Rt Hon Oliver Letwin MP: No, you're very much underestimating the amount of thought that's gone into how these structures work, and if you wanted to ask either of the relevant Secretaries of State to come and talk to you, either of those two, they will take you through in detail, which I would be happy to do if I had the time but I don't, how the continuity and failure regimes are working in those two cases of hospitals and schools, and how precisely they avoid Whitehall intervening. In either case, there are regimes being put in place that will mean that people who aren't ministers and aren't central controls come in and dispossess the management of the hospital that isn't working right in the extreme case but keep the hospital running as a special administration regime, and then there are things that happen before special administration so precisely we don't end up recontrolling things when they don't work out perfectly.

Q34 Chair: And can you also explain this new concept of right to data? How does that differ from Freedom of Information?

Rt Hon Oliver Letwin MP: Freedom of Information is principally about getting papers and documents—

Chair: And statistics, and data.

Rt Hon Oliver Letwin MP: If you know what question to ask you can put in a request for a particular set of data. The difference here is that whole data sets are being made available, so if somebody specifies a kind of data set that they'd like to see open, not as an answer once, one year, to a particular request but they'd like to see something openly available, we will respond.

Q35 Chair: When I attended the government statisticians' annual conference and I suggested that unexpurgated, unfiltered, unprocessed data should all be published, they were pretty horror­struck that statistics capable of misinterpretation and putting untrammelled statistics into the public domain would be potentially extremely difficult and problematic.
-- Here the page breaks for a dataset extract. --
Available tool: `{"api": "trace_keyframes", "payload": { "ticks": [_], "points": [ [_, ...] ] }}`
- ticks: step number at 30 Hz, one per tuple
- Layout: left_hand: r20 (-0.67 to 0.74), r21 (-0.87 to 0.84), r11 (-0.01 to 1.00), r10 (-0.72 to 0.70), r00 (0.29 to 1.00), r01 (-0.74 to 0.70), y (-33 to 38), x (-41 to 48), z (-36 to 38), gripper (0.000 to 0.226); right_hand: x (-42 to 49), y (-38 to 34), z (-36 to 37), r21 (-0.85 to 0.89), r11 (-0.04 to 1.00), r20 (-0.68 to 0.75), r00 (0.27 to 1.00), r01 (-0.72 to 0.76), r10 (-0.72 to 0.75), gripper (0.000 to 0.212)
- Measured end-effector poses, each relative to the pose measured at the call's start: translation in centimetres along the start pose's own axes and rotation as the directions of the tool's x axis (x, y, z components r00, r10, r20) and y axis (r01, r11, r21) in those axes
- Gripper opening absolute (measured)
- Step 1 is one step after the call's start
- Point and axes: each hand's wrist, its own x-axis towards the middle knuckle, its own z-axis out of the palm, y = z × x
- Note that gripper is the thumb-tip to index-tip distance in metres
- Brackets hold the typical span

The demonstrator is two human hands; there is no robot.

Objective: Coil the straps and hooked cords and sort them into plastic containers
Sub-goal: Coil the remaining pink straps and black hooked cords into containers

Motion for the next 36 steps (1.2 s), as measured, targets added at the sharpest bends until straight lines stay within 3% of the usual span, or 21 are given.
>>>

Rt Hon Oliver Letwin MP: I understand entirely. The culture change we are seeking to achieve here is one that may require some considerable readjustment of people's views of the intelligence of the electorate.

Chair: Unfortunately we have only this short time for this session, but I speak for all members of the Committee: I think we are genuinely enthused by this development. I personally would like for the Committee to scrutinise the Cabinet Office Business Plan as you've suggested, and though very little of this will be readily accessible to ordinary members of the public I should imagine specialists amongst the public will be able to access individual parts of these Business Plans and find them very useful, and I think Select Committees, as a starting point for any inquiry into any topic, will start looking at Business Plans to see what the Government is doing and how they're measuring up against your own milestones and targets, if I may use those words. So thank you very much indeed and I think you'll be hearing more from us on this subject.